### [What the task asks]
Nothing in the listing may change. Repeat all of it.

### [Source data]
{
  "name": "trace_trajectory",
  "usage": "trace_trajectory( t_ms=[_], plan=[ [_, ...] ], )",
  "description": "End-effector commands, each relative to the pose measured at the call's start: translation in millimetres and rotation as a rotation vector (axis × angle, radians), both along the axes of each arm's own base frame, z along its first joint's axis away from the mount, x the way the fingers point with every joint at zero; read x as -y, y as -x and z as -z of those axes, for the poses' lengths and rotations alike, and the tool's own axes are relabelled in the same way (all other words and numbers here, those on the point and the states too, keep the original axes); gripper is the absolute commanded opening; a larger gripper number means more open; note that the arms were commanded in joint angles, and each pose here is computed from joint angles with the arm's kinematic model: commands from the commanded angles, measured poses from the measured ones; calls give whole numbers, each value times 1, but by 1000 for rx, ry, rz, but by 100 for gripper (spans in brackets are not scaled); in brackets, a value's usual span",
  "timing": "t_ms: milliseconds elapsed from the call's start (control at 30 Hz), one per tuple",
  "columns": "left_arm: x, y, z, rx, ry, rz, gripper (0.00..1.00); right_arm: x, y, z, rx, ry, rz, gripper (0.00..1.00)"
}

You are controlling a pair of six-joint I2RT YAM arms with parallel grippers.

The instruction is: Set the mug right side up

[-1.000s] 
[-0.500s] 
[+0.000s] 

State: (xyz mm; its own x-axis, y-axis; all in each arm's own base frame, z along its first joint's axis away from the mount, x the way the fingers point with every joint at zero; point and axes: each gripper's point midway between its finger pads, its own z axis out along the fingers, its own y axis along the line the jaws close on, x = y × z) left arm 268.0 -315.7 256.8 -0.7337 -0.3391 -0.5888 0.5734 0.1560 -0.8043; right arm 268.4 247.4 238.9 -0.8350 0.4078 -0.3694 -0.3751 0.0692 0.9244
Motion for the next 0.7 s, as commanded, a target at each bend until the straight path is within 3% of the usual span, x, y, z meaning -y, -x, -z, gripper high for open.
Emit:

### [Solved exercise]
{
  "name": "trace_trajectory",
  "usage": "trace_trajectory( t_ms=[_], plan=[ [_, ...] ], )",
  "description": "End-effector commands, each relative to the pose measured at the call's start: translation in millimetres and rotation as a rotation vector (axis × angle, radians), both along the axes of each arm's own base frame, z along its first joint's axis away from the mount, x the way the fingers point with every joint at zero; read x as -y, y as -x and z as -z of those axes, for the poses' lengths and rotations alike, and the tool's own axes are relabelled in the same way (all other words and numbers here, those on the point and the states too, keep the original axes); gripper is the absolute commanded opening; a larger gripper number means more open; note that the arms were commanded in joint angles, and each pose here is computed from joint angles with the arm's kinematic model: commands from the commanded angles, measured poses from the measured ones; calls give whole numbers, each value times 1, but by 1000 for rx, ry, rz, but by 100 for gripper (spans in brackets are not scaled); in brackets, a value's usual span",
  "timing": "t_ms: milliseconds elapsed from the call's start (control at 30 Hz), one per tuple",
  "columns": "left_arm: x, y, z, rx, ry, rz, gripper (0.00..1.00); right_arm: x, y, z, rx, ry, rz, gripper (0.00..1.00)"
}

You are controlling a pair of six-joint I2RT YAM arms with parallel grippers.

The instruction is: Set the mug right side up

[-1.000s] 
[-0.500s] 
[+0.000s] 

State: (xyz mm; its own x-axis, y-axis; all in each arm's own base frame, z along its first joint's axis away from the mount, x the way the fingers point with every joint at zero; point and axes: each gripper's point midway between its finger pads, its own z axis out along the fingers, its own y axis along the line the jaws close on, x = y × z) left arm 268.0 -315.7 256.8 -0.7337 -0.3391 -0.5888 0.5734 0.1560 -0.8043; right arm 268.4 247.4 238.9 -0.8350 0.4078 -0.3694 -0.3751 0.0692 0.9244
Motion for the next 0.7 s, as commanded, a target at each bend until the straight path is within 3% of the usual span, x, y, z meaning -y, -x, -z, gripper high for open.
Emit:

No additional output is expected.